▸ **What to work on**: The data below holds a line containing "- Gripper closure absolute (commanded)" and a line containing "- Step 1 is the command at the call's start"; please quote exactly those two lines and every line between them, and nothing else.

▸ **Collected material**:
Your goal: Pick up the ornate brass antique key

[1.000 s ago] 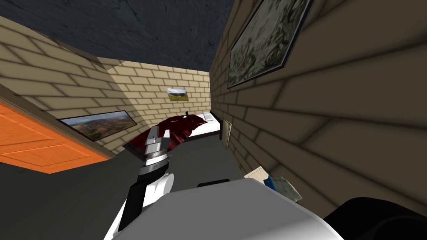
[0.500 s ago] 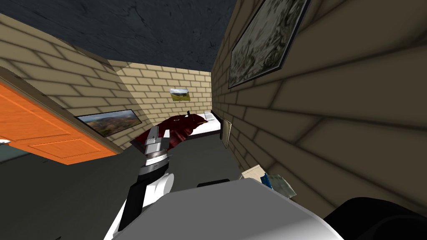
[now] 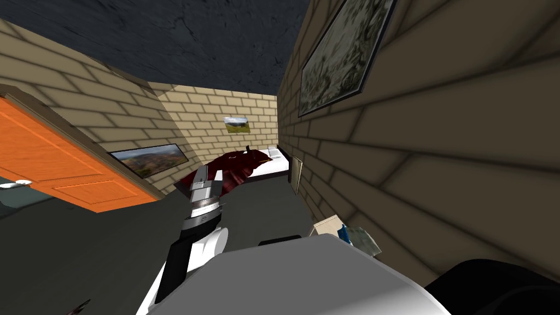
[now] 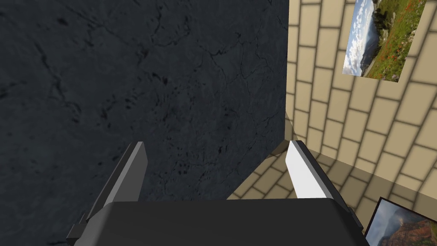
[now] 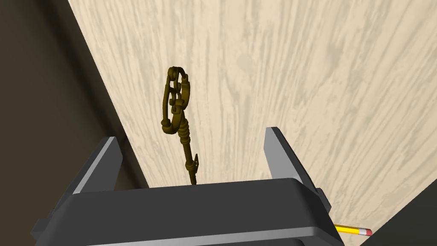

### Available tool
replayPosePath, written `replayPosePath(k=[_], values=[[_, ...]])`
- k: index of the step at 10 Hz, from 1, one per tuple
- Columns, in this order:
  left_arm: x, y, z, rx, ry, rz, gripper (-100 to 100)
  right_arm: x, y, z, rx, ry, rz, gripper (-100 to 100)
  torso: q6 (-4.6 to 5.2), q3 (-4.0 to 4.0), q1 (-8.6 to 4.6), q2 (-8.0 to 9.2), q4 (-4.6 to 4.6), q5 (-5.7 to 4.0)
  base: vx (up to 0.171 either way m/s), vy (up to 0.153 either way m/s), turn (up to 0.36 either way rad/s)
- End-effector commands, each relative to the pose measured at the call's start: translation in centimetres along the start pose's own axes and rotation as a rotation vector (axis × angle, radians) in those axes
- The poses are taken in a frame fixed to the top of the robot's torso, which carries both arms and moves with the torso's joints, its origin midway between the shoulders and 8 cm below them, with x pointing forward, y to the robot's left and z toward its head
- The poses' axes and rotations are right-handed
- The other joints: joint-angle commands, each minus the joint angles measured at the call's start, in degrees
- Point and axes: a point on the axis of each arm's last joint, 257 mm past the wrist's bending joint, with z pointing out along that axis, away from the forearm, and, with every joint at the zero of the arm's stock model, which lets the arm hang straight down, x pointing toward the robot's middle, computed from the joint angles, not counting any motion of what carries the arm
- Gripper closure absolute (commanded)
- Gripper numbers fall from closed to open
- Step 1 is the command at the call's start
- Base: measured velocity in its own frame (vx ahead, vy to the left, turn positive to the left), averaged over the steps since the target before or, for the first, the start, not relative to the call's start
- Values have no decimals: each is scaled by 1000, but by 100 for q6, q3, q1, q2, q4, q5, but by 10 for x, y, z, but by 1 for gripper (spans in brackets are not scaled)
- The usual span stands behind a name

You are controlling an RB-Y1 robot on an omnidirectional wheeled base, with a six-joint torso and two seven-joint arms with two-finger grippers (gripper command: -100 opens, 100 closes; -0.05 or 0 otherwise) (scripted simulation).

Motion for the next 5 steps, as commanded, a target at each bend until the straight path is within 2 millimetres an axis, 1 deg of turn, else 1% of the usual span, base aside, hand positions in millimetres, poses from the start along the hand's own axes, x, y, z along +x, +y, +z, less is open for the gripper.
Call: replayPosePath(k=[1,2,3,4,5], values=[[0,0,0,0,0,0,0,-1,4,6,6,3,6,-100,0,0,0,0,0,0,-38,-57,43],[0,0,0,0,0,0,0,-5,11,11,8,4,10,-100,1,1,-5,1,0,-1,-35,-52,38],[0,0,0,0,0,0,0,-3,8,8,6,3,11,-100,1,1,-5,1,0,-2,-16,-23,12],[0,0,0,0,0,0,0,-3,9,9,7,3,9,100,2,-2,4,-4,-1,1,0,0,0],[0,0,0,0,0,0,0,-3,9,9,7,3,9,100,2,-5,12,-8,-2,3,0,0,0]])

▸ **Worked solution**:
- Gripper closure absolute (commanded)
- Gripper numbers fall from closed to open
- Step 1 is the command at the call's start

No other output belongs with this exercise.